You must know if you remove the A record or CNAME record, your domain name does not remain connected to Shopify. Of course, your customers cannot find your online store at your domain name. And that’s a big problem without a question. We have got a solution for you.
- Go to ‘Domains’ from ‘Online Store’ in the Shopify admin panel
- Choose the name of the domain you want to change in the ‘Shopify-managed domain’
- Hover over to DNS settings now
- To add a new record in the DNS, add custom records and choose the type of the record.

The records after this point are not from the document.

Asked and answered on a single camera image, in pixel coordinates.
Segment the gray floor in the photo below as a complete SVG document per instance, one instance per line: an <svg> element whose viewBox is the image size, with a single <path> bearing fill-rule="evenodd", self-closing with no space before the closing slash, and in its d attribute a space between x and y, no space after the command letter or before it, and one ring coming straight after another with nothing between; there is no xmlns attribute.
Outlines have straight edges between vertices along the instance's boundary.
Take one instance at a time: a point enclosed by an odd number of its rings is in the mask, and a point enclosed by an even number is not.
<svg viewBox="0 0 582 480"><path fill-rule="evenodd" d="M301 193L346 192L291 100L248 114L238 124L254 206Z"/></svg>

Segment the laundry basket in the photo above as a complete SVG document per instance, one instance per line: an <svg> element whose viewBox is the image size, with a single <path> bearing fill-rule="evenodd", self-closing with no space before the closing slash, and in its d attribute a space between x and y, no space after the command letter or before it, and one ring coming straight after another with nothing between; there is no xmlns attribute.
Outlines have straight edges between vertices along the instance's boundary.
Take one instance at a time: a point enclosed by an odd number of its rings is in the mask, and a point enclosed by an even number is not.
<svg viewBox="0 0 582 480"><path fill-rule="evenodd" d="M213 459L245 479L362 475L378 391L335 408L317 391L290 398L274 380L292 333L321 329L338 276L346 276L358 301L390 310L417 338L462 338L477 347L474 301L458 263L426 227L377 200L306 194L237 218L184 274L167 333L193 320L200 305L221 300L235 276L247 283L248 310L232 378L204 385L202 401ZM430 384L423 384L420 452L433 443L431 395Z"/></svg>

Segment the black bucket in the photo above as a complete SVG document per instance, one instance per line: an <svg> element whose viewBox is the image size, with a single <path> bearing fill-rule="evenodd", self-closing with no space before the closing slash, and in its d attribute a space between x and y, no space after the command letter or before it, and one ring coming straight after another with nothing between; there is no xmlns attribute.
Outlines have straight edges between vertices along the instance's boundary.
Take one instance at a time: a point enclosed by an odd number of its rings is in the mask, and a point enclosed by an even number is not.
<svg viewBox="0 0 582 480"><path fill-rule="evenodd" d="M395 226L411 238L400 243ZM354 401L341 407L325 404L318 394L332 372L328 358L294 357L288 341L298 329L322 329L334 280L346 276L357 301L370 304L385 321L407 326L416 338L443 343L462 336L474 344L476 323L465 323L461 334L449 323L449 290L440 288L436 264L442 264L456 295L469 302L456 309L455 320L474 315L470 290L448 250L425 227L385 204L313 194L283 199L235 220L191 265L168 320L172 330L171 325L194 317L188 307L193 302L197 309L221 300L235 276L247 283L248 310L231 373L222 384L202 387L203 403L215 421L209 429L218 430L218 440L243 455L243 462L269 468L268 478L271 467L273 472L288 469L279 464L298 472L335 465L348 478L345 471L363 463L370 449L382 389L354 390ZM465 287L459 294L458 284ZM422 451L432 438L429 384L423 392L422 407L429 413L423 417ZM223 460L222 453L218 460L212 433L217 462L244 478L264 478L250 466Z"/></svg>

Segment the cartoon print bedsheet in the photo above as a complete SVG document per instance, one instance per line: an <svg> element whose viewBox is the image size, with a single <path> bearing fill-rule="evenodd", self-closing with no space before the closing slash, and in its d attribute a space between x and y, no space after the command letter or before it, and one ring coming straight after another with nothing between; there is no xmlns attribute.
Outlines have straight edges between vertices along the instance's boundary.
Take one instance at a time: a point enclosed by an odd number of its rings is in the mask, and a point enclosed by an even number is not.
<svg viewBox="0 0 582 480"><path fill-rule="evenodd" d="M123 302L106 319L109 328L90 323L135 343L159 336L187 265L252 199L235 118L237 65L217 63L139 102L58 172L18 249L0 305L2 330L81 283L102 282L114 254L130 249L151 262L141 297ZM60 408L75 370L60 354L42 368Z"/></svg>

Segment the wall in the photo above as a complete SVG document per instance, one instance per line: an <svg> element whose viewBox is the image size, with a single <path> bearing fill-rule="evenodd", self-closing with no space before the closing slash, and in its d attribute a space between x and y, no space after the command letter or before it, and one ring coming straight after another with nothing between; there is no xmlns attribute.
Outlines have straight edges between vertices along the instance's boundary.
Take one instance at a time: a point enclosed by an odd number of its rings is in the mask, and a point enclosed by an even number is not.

- Click on ‘Actions’ and ‘Edit’ to change a current record
- Click on ‘Actions’ and ‘Remove’ to delete a record
Notify Search Engines About the Change in Domain
Intelligent search engines like Google crawls and indexes the webs to their servers. Update your domain’s sitemap to notify search engines about the URLs change from HTTP to HTTPS. In this example, we will only notify Google for the update. Depending on the method, the updating process may change. We are going to update the information from Google Search Console. By the way, you need to verify your domain first if you have never tried the Console before. Let’s get to know what steps you need to take now:
- Log in to your Google Search Console
- Enter your domain with HTTPS and click on ‘Add Property’
- Choose the SSL-encrypted domain name
- Crawl and then choose ‘Sitemaps’
- Add or test the sitemap
- Enter your store’s new sitemap
- Remove the HTTP sitemap on the profile
Yes, it’s that easy. You need not worry about it if you are not comfortable with using the webmaster’s tools.
Concluding the Solution
You need to bookmark this article to keep a track on fixing the Shopify SSL unavailable issue quickly. We hope you would like to come back and see what you need to do. SSL Certificate is a very important part of your online presence. You need it to build credibility among your visitors and customers. Browsers also recognize you well if you have an SSL certificate. That’s why we have broken the process into practical parts so you can easily fix the issue. But, if you think it’s not your pie, consult with the Shopify Support team.